Google's support of Windows Server mutually benefits both companies' platforms, but it may not be enough for a Microsoft shop.

The whole cloud space has developed on what seems like a breakneck pace. This week, Google announced its Compute Engine cloud platform will add support for Windows Server 2008 R2. And this is interesting for Microsoft watchers for a couple of reasons.

The program is enabled through Microsoft License Mobility, which lets organizations transfer already paid-for licenses from on-premises installations to the cloud -- without paying a reoccurring licensing fee. Google promises Windows Server cloud support for newer versions in the coming weeks and months.

This brings Google in line with the rest of the public cloud space in terms of compatibility and support. From Google's perspective, Microsoft is a dominant force in enterprise computing, any service that doesn't support Microsoft technologies could face extinction in the enterprise. The move also shows that Google is willing to open itself up to a competitor's technologies if it is in the best interests of mutual customers -- a trait Microsoft seems increasingly willing to manifest as well.
Running Windows on Google may increase the likelihood of further price-competition wars in the cloud space. Google does not have much of an edge or a differentiator against Amazon Web Services (AWS) or Microsoft, so it is primarily left to compete on price. While Amazon and Microsoft both have deep pockets, such a price war could drive midsize cloud providers like Rackspace out of business. Rackspace, for one, was looking for a buyer or some sort of strategic exit earlier this year, only to abandon that by remaining independent and later beefing up its managed cloud business.

Microsoft Azure supports most things enterprises want to do in the cloud, which puts into perspective the shortcomings other cloud services such as Google Compute Engine. It also shines a light on how progressive and forward-thinking Azure has become. Note that I said "most things." I find it particularly interesting that Google Compute Engine supports Exchange Server, but Microsoft Azure does not.

Azure has supported SharePoint for a while and offered prebuilt images in its virtual machine gallery. Google now supports SharePoint too. But Microsoft has shied away from supporting private Exchange Server installations because it cannot guarantee an acceptable level of performance and scaling. While the company has indicated it's working to rectify this, the popularity of Exchange Online and Office 365 probably push it further down the priority list.
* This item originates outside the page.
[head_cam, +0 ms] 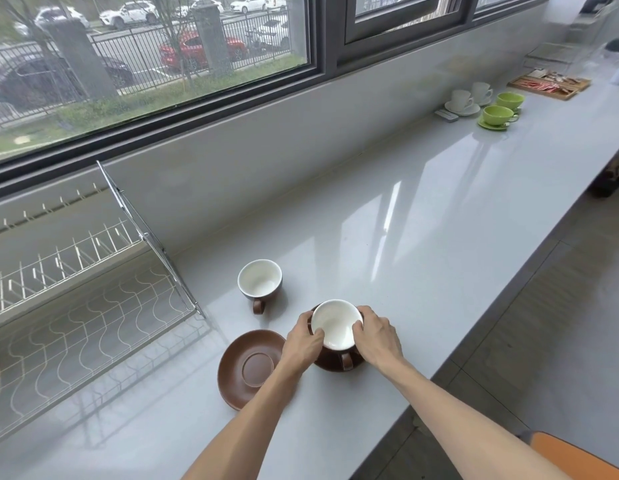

So organizations looking to run private instances of Exchange Server need to look at AWS or Google Compute Engine, not the company that developed Exchange.

Google must battle enterprise perceptions

Some administrators and CIOs simply don't trust Google -- full stop. At its core, Google is an advertising company, so many technology professionals assume it has a vested interest in reading their data and offering up ads or special offers based on what it learns. Even when Google promises not to engage in such activities, it's still in the company's corporate DNA to consider that sort of advertising mindset in almost everything it does. For many, the Google Compute Engine cloud is a nonstarter, regardless of the features or cost profile of the service.

Other companies -- heterogeneous shops, startups, and those that are really price-conscious -- might find the Google offering compelling now.

At the end of the day, this announcement does not do much to change my already formed opinion of the service. For Windows Server cloud shops, Google Compute Engine is the least interesting public cloud platform on which to build, and by a pretty wide margin, albeit thinning, if this announcement is any indication.

Microsoft Azure is the most relevant platform for Windows shops looking at the cloud, and AWS is pretty much the most mature of any platform. For mixed shops, Google became a little more centrist in its offering, but I think Google Compute Engine has a long way to go and a lot of work to do before it becomes a "must-consider" item for big organizations with large existing investments in Windows and Microsoft technologies.